When the line with "It looks: 16 degrees up" appears below, start repeating lines exactly, and keep going through the line with "Entry from a collection of measured"; add nothing outside that span.

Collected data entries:
* * * * * * *

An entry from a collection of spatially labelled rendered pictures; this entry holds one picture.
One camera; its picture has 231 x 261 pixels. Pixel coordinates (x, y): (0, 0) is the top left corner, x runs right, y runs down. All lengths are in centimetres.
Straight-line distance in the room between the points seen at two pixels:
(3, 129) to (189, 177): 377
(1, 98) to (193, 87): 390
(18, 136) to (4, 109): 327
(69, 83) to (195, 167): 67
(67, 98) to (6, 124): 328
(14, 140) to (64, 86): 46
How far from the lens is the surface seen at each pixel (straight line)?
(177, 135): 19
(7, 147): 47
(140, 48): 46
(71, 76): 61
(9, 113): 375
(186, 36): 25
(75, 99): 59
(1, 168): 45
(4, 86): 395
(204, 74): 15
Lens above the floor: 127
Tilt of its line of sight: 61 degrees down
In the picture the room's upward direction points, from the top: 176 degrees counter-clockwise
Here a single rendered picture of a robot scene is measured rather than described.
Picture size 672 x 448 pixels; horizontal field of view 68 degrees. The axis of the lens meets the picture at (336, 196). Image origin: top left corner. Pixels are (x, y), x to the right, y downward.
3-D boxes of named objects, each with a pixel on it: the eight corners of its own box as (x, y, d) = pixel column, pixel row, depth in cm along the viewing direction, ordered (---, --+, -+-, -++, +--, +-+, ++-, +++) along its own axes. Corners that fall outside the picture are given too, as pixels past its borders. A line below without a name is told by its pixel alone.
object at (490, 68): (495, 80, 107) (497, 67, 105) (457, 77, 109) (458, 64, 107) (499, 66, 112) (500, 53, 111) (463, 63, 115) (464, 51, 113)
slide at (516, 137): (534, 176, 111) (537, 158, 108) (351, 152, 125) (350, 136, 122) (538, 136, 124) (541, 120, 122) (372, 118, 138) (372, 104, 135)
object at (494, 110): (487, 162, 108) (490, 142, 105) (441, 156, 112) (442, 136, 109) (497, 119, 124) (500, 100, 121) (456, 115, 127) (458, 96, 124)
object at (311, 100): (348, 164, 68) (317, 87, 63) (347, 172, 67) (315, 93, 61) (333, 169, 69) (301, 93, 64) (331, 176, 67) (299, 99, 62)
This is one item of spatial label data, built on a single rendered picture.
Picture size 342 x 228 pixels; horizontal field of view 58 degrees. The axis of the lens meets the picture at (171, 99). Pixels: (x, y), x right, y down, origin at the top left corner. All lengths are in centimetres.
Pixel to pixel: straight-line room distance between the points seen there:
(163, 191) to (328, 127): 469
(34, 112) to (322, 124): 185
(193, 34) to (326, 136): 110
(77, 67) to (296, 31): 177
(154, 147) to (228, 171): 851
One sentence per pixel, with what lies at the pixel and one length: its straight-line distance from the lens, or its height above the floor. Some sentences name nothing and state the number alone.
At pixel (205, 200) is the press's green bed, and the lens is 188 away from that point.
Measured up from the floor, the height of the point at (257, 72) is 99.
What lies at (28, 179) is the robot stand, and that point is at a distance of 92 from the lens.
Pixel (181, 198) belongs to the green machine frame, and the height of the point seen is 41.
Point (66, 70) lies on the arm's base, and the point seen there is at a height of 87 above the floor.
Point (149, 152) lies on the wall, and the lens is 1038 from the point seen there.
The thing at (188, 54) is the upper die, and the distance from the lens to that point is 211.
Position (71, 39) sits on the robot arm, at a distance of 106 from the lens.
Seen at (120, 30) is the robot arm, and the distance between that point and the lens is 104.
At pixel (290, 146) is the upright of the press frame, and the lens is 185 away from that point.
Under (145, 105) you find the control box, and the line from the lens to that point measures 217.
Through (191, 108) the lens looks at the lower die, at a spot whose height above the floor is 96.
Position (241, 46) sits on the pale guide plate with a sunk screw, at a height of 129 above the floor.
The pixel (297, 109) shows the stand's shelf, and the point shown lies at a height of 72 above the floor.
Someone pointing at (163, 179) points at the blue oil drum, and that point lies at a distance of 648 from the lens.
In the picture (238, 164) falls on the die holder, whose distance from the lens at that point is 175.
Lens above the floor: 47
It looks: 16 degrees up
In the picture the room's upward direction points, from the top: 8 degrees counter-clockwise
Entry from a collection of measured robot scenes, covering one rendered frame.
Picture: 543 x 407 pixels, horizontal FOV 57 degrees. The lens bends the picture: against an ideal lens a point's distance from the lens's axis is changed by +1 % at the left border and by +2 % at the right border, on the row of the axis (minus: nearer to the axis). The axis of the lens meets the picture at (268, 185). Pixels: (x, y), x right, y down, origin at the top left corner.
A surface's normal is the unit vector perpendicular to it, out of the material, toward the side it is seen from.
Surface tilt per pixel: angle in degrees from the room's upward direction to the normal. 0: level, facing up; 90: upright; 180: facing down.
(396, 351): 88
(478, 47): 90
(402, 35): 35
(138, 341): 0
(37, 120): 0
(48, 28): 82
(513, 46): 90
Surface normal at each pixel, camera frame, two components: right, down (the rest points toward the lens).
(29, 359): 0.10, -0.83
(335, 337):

* * * * * * *

### EXPECTED OUTPUT
It looks: 16 degrees up
In the picture the room's upward direction points, from the top: 8 degrees counter-clockwise
Entry from a collection of measured robot scenes, covering one rendered frame.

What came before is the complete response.